Provided that nothing contained in this sub-section shall apply to any work which is, or is connected with a work of irrigation or to any adjacent land appertaining to any such work.
(2) The Government, may, by notification, define or limit such control or may assume the administration of any public source of water-supply and public land adjacent and appertaining thereto after consulting the panchayat and giving due regard to its objections, if any. '
16.The above provisions, when read along with Clause-5 of G.O.608 dated 4th April, 1960 would show that S. No.91, which is a tank bed land has also vested with the panchayat for administration and management. Thus, the provisions of the Act (i.e.) Sections-2(34), 72(1) [with reference to S.No.93] and Section-84(1) [with reference to S. No.91) when read with the G.O. viz., G.O. No.608 dated 4th April, 1960, it is amply clear that the suit lands have vested with the panchayat for administration and management. In such an event, certainly, the Panchayat is entitled for a decree for possession, even if the suit properties cannot be declared as communal lands. Non-impleading of government as a party will not in any way affect the suit and stand in the way of this Court, granting a decree for possession.
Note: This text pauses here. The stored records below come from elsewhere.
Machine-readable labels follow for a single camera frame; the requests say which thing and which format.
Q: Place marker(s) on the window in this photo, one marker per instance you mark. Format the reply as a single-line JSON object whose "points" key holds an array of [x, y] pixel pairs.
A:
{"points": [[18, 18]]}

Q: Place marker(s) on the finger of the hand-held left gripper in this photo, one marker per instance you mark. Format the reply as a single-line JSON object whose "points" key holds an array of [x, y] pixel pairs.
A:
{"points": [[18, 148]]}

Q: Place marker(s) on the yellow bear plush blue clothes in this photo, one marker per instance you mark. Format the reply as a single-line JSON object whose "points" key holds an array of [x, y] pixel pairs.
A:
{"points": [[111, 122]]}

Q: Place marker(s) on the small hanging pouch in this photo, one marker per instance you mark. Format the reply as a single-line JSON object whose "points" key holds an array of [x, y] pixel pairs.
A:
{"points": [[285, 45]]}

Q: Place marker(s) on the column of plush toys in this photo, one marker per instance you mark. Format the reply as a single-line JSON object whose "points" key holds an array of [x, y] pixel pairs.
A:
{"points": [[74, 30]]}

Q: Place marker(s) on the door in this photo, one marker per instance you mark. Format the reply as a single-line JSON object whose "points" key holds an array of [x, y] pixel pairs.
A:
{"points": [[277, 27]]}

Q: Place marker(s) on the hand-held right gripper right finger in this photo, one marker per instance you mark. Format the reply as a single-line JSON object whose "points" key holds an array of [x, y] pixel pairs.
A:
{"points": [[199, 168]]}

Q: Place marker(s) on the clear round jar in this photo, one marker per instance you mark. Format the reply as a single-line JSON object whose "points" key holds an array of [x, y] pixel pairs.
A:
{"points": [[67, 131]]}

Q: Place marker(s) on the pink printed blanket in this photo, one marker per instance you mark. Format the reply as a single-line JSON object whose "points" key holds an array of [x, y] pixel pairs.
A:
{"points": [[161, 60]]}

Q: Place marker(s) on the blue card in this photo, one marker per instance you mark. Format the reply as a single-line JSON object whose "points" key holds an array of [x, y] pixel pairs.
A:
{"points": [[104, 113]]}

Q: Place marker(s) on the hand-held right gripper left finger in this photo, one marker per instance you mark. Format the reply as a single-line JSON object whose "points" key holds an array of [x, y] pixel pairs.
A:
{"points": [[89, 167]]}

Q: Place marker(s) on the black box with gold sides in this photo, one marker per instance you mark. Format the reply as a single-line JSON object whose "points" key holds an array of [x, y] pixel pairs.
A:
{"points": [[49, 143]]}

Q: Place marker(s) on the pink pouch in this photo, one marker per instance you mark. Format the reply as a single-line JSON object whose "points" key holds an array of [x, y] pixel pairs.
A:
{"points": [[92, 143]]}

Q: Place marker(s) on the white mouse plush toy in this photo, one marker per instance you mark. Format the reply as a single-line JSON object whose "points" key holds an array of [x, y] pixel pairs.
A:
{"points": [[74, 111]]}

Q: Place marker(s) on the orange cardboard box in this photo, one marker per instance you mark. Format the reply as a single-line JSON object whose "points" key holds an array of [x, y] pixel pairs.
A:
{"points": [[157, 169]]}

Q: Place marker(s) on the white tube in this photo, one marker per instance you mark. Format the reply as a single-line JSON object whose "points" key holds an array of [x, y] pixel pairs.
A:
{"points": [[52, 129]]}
17.It has to be pointed out that the trial court relied on this G.O. so also the various provisions of the Tamil Nadu Panchayats Act, 1958 while decreeing the suit. The trial court, in para No.9 of its Judgment has dealt with the G.O. viz., G.O.608 (Rural Development and Local Administration Department) dated 4th April, 1960. As against the Judgment of the trial Court, an appeal was filed by the respondent but no ground had been raised in the Memorandum of Grounds of Appeal, questioning the applicability of the said G.O. or the findings rendered basing on that G.O. It is also relevant to point out that the lower appellate court has not found that G.O.608 is not applicable or the finding of the trial court on the basis of the said G.O. that the suit properties have vested with the panchayat is erroneous. The G.O. was very much before the trial court and the respondent/defendant knew fully well about the contents of the same. If really this G.O. was not before Court at the time of trial, certainly, the respondent/defendant would have raised a point in that regard before the lower appellate court.
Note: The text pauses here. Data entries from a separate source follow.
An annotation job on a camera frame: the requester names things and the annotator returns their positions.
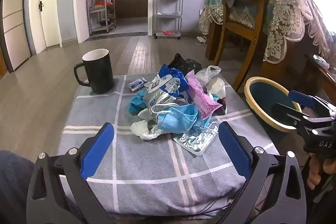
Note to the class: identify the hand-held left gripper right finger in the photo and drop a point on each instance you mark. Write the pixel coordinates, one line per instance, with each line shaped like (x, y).
(234, 150)

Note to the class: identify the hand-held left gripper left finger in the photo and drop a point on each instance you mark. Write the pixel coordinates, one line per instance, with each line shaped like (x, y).
(97, 150)

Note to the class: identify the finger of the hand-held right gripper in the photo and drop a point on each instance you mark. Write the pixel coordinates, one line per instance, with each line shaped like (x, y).
(287, 111)
(302, 98)

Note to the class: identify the blue bin with yellow rim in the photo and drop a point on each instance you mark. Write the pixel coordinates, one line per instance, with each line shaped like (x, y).
(262, 92)

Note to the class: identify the silver blister pack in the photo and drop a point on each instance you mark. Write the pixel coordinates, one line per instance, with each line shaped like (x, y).
(195, 144)

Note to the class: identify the white tissue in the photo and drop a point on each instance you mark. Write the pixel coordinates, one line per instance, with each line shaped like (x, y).
(143, 129)

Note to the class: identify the teal glove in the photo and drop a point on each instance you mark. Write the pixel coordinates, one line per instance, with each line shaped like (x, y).
(136, 106)

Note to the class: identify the pink packet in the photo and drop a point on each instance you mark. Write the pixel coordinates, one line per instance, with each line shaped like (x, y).
(202, 98)

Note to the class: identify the white paper cup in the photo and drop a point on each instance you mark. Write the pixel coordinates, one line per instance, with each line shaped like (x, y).
(218, 86)

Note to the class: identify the blue face mask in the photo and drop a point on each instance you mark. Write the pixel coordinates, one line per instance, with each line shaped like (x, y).
(176, 117)

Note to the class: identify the small blue white medicine box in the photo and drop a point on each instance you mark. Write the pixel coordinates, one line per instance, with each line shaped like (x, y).
(137, 84)

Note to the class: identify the clear plastic bag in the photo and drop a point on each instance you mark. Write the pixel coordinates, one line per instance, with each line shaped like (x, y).
(207, 72)

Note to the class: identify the blue silver foil packet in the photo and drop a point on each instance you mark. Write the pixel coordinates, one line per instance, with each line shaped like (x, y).
(168, 74)

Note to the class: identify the black plastic bag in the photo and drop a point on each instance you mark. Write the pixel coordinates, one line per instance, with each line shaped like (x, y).
(181, 62)

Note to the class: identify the person's right hand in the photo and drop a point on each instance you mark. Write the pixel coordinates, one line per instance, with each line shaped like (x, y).
(315, 171)

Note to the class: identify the white blue tissue packet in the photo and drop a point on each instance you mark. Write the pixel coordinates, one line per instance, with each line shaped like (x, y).
(320, 60)

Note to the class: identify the grey plaid cloth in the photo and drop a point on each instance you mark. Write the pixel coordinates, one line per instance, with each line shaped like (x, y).
(147, 166)

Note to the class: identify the black mug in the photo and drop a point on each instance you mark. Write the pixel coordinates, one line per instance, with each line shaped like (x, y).
(99, 74)

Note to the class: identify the wooden chair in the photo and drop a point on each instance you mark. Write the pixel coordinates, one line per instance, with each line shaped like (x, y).
(252, 29)

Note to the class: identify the person's left leg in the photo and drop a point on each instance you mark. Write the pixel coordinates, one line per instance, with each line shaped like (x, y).
(13, 187)

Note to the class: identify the teal lace seat cushion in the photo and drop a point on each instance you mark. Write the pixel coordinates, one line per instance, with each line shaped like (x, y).
(244, 14)

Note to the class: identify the white power strip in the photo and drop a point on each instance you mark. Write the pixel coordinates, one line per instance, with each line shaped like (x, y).
(201, 40)

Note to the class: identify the white door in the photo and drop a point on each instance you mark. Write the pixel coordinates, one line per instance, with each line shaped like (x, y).
(50, 16)

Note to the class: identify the metal shelf rack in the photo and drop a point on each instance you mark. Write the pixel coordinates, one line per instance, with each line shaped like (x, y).
(106, 3)

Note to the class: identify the wooden kitchen cabinet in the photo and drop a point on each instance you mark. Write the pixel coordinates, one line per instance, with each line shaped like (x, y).
(131, 5)

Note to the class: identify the white trolley rack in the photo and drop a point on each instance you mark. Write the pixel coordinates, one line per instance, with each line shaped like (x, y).
(168, 15)
18.The G.O. being a Government Order, duly gazetted, in the interests of justice, this Court can take judicial notice. The G.O. duly authenticated as true copy, which has been produced by the Government Pleader, as instructed by this Court, is taken on file as a Court Exhibit ie., Ex.C.1. Certainly, the respondent/defendant cannot have any objection for this Court doing so. In this regard, this Court places reliance on a ruling of the Supreme Court reported in (Union of India vs. Nihar Kanta). In the above facts and circumstances, it will not be open to the respondents now to say that they are taken by surprise. At the risk of repetition, it may be stated that this G.O. was very much before the trial court and the trial court considered the same in detail in para No.9 of its judgment and the respondents did not raise any ground in the Memorandum of Grounds of Appeal before the lower appellate Court with reference to that G.O.
19.In the result, the judgment and decree of the lower appellate court in A.S. No.2/90 are hereby set aside. There will be a decree, declaring that the appellant/plaintiff shall be entitled to recover possession of the suit properties from the defendant. Considering the peculiar circumstances of this case, this Court further directs that in case, the appellant/panchayat files an Execution Petition before the proper Court, the same shall be disposed of by the said Court in accordance with law, within a period of three months therefrom. The Second Appeal stands allowed with costs throughout.